◆ Your assignment
Below are lines of data; count those containing the word "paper" and write nothing but the number.

◆ Dataset section
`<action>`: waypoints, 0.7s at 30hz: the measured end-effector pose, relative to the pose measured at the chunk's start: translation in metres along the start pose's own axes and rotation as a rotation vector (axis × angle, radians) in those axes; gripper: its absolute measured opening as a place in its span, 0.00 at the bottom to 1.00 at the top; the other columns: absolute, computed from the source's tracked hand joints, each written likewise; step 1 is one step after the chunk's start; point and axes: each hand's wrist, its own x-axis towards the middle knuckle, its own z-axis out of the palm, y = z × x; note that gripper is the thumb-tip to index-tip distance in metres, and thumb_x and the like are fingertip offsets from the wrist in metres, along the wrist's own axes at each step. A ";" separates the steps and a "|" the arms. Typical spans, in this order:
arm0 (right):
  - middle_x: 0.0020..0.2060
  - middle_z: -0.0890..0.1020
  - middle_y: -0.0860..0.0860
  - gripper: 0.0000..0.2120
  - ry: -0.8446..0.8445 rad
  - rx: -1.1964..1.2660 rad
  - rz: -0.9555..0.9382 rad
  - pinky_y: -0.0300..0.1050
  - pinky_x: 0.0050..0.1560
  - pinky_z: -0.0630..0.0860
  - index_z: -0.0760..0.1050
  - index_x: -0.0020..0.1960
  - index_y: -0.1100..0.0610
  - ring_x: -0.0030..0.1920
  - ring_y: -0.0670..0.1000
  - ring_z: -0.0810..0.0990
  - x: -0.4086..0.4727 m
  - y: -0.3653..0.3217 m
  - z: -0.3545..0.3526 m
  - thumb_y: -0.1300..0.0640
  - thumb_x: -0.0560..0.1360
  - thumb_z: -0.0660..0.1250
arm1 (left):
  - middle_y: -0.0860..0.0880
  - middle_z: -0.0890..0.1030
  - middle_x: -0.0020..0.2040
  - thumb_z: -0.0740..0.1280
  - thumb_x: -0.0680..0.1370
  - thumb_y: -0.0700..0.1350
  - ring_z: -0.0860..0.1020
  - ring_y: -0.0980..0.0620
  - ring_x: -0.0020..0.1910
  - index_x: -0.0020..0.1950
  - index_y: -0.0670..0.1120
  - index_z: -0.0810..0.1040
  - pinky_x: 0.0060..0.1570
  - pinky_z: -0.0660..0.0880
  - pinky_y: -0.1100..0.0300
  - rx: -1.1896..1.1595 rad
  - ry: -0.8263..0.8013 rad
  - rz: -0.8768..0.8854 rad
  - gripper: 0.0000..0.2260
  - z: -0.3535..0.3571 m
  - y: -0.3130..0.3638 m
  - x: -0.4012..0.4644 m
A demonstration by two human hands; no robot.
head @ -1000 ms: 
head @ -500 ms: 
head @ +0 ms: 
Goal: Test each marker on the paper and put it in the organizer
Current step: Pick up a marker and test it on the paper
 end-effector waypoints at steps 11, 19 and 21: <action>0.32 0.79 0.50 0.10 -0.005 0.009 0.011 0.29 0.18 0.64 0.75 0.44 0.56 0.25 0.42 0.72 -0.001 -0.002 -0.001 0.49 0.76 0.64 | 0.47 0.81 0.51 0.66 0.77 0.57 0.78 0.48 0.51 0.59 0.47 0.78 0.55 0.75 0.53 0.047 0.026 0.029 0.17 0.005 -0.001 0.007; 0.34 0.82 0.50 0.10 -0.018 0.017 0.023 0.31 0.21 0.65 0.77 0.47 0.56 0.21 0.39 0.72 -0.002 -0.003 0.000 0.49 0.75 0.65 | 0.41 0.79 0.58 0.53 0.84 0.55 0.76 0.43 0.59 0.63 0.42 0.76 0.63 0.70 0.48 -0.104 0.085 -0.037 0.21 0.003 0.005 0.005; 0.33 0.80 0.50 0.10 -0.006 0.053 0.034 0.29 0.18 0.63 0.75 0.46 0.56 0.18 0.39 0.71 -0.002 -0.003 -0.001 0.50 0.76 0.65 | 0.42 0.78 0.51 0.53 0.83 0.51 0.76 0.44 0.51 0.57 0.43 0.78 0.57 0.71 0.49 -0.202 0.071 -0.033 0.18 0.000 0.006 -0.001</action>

◆ Task result
2